Down through the centuries beer remained an essential element in the diet. Brewing has been a household art practised all over in town and country alike. Beer and Brewing in Pre-industrial Denmark examines the productive activities by virtue of which the nation’s beer requirements were met. Brewing made use of one of the nation’s economically most prominent crops. The first chapters contain an account of old-time brewing involving a discussion of the character of the beer, then follows the emergence and establishment of commercial brewing under the aegis of a guild, relations with the municipal authorities and the central government, furthermore foreign and domestic competition, taxation, price control, government orders and trade conditions. The Copenhagen rota brewing system, a sales cartel, is considered separately. This leads on to depict some of the main themes of development during the eventful 19th century, when large scale brewing was introduced based on top-fermented beers, improved refrigeration, quality control due to new insight in the laws of nature, as well as improved quality of barley and other raw materials.

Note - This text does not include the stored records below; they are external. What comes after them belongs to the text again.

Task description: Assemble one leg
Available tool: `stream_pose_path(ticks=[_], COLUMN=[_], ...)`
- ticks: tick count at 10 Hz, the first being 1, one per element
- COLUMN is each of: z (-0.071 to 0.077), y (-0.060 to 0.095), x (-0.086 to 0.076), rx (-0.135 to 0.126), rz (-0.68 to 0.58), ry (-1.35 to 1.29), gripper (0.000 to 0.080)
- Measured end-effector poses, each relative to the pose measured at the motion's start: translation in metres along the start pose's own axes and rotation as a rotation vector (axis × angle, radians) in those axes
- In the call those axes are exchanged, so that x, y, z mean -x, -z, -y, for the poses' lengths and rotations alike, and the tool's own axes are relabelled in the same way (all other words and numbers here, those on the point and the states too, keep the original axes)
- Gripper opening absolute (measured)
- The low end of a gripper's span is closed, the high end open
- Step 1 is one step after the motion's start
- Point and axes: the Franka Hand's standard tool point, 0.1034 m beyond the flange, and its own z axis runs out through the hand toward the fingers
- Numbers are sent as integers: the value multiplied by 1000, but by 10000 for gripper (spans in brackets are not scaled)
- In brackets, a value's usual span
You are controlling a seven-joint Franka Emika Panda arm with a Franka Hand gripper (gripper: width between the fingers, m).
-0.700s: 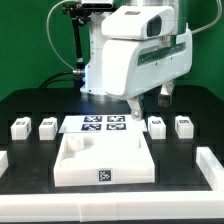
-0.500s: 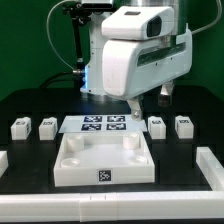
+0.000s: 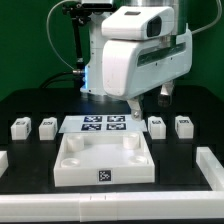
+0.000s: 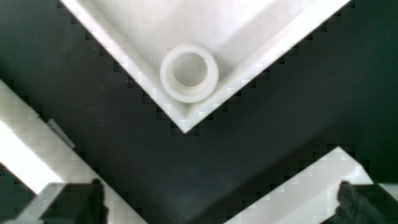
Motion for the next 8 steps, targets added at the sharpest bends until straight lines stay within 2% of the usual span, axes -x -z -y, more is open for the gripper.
stream_pose_path(ticks=[3, 4, 6, 7, 8], z=[0, 13, 38, 47, 51], y=[-1, -12, -48, -64, -74], x=[1, 22, 84, 107, 123], rx=[3, 20, 17, 9, -3], rz=[-3, -16, -18, -18, -11], ry=[48, 171, 464, 558, 661], gripper=[650, 650, 650, 650, 650])
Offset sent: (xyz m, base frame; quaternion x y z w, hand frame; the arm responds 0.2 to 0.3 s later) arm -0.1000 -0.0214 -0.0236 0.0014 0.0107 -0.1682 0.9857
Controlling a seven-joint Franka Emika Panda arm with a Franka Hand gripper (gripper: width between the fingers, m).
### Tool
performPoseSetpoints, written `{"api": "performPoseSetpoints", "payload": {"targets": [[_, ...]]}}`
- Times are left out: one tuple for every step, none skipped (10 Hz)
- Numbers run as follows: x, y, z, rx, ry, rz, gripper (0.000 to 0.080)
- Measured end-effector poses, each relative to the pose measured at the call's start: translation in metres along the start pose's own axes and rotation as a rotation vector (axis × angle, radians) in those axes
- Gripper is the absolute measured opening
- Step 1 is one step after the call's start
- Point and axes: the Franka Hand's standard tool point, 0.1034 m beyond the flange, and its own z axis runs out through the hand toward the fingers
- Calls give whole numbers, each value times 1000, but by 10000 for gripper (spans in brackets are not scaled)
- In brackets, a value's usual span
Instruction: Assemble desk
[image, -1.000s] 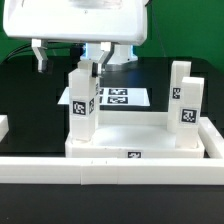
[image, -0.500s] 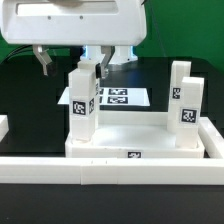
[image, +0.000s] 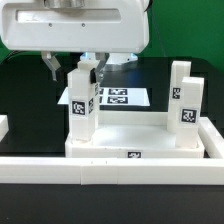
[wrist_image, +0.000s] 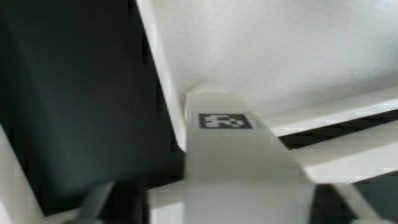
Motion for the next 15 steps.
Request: {"api": "performPoseSetpoints", "payload": {"targets": [[3,0,0,-4,15,-54,289],[3,0,0,-3,15,-44,289],[3,0,0,-3,15,-43,289],[3,0,0,-3,15,-25,289],[3,0,0,-3,15,-26,289],[3,0,0,-3,15,-18,289],[3,0,0,3,15,102,289],[3,1,0,11,20,259,289],[3,0,1,13,23,383,290],[3,-1,1,15,23,501,290],[2,-1,1,31,16,653,290],[2,-2,2,43,9,794,290],[2,-5,2,44,9,909,290],[2,-5,2,45,9,974,290],[3,-5,2,46,9,1031,290]]}}
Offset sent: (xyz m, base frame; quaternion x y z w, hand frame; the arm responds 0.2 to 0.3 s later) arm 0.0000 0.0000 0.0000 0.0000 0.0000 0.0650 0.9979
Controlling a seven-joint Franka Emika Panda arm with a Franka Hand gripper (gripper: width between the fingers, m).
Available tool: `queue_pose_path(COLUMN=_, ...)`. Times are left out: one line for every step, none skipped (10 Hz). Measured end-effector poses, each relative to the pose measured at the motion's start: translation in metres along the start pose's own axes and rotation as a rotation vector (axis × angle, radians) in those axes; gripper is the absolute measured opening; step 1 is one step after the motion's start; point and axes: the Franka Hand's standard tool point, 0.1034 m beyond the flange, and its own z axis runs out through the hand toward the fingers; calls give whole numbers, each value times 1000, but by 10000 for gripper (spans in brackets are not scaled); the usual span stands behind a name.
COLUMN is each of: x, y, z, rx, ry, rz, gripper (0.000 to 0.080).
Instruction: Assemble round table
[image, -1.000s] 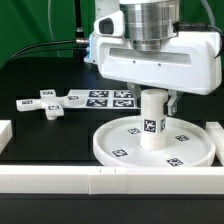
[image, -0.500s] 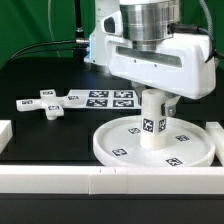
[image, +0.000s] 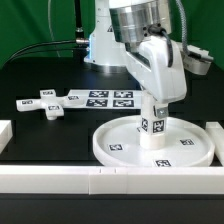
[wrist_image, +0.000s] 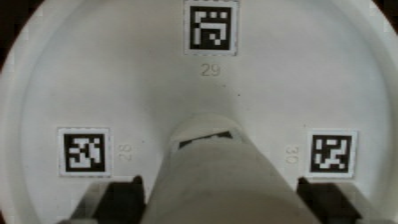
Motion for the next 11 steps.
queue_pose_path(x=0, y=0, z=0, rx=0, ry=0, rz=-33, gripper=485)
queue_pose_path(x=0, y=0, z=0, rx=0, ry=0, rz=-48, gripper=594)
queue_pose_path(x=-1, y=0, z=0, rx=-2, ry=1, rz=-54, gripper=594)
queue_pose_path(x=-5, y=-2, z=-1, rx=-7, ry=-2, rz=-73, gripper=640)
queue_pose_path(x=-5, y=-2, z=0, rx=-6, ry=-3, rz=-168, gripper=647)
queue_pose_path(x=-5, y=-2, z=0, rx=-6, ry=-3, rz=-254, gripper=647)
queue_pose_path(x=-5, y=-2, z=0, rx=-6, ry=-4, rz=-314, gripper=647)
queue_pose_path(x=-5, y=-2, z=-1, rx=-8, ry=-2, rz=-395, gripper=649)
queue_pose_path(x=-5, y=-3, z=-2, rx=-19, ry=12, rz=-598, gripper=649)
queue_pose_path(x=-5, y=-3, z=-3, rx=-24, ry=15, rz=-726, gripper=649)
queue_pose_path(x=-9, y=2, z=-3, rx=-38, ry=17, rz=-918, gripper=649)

Professor Kristof Glamann, Hon. FBA, was born in 1923. He held the chair in Economic History at the University of Copenhagen between 1960 and 1981 and was founding member of the International Economic History Association as well as of the Academia Europaea. From 1976 to 1993 he has been chairman of the Carlsberg Foundation and president of Carlsberg Ltd. He is a cosmopolitan scholar covering Danish as well as international topics. After his retirement he has written two biographies of the two founders of the Carlsberg Breweries. Both became bestsellers.